|Season Two, Episode Seventeen|
Narrator: Michael Bluth had set up a meeting with Cal Cullen, owner of one of the largest parcels of land in Orange County.
Michael: Well, I hope that I can prove to you that we have a very impressive company.
Cal Cullen: Well, your family did not come off well on last night’s "Scandalmakers".
Narrator: "Scandalmakers" was a show that reenacted headline-grabbing stories. The latest was about the Bluth family, the rights of which had been signed away by Tobias, in exchange for the part of George, Sr.
Scandalmakers Narrator: When allegations surfaced that he’d illegally built homes in Iraq, George Bluth Sr., assisted by his secretary, Kitty, escaped the country...
Narrator: Due to poor acting, the burden of the story was placed on the narrator.
Scandalmakers Narrator: ...only to be found hiding under one of the homes that he himself built.
Narrator: He was actually found in a hole near the house, but this inattention to detail was typical of the laziness the show’s narrator was known for.
Tobias: (As George, Sr.) I cannot survive under the house. Perhaps an attic shall I seek.
Narrator: Real shoddy narrating. Just pure crap.
Michael: But we’re back on track, and we are scandal free.
Lucille: Hey! You start the meeting without me?
Michael: Mother, uh, this is Cal Cullen. You remember my mother, Lucille. We’re right in the middle of talking about this exciting giveaway spa package to entice buyers.
Lucille: You know, he’s never taken me anywhere. Oh, no, we have to live “high and dry.”

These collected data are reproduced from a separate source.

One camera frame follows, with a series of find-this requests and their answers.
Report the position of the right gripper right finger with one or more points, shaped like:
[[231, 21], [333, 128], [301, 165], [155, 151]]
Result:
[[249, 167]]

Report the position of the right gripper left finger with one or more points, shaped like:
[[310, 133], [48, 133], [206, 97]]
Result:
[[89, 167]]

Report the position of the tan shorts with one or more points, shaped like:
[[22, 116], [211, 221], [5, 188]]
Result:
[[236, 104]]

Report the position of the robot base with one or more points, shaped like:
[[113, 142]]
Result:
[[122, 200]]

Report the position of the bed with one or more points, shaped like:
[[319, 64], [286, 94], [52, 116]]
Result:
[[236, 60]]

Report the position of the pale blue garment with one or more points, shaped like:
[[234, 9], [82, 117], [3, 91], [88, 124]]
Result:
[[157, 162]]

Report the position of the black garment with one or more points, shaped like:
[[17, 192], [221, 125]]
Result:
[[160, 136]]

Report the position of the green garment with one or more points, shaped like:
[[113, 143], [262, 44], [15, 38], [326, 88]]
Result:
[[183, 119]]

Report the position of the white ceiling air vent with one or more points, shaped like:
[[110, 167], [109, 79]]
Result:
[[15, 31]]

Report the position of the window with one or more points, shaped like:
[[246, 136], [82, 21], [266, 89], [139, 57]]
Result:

Cal Cullen: Well, you’re certainly not dry. Michael, I’m not a prude, but it’s 1 in the afternoon. Is your mother drunk?
Lucille: I’d have to get up pretty early to get drunk by 1 o’clock.
Narrator: As it turns out, she had gotten up early and had taken pain medication because of a hangover-related headache. However, she mistook the “drowsy eye” alcohol warning for a “winking-eye” alcohol suggestion. Fortunately, she had the good sense not to drive herself to the meeting.
Lucille: No. I’ll call for a car.
Narrator: Unfortunately, this was after a failed attempt to do so.
Lucille: (Sighs.) Who the hell put...?
Cal Cullen: Michael, I’m sorry. I cannot do business with you. I mean, I couldn’t afford to end up on Scandalmakers.
Lucille: Oh, you could afford to do anything you want.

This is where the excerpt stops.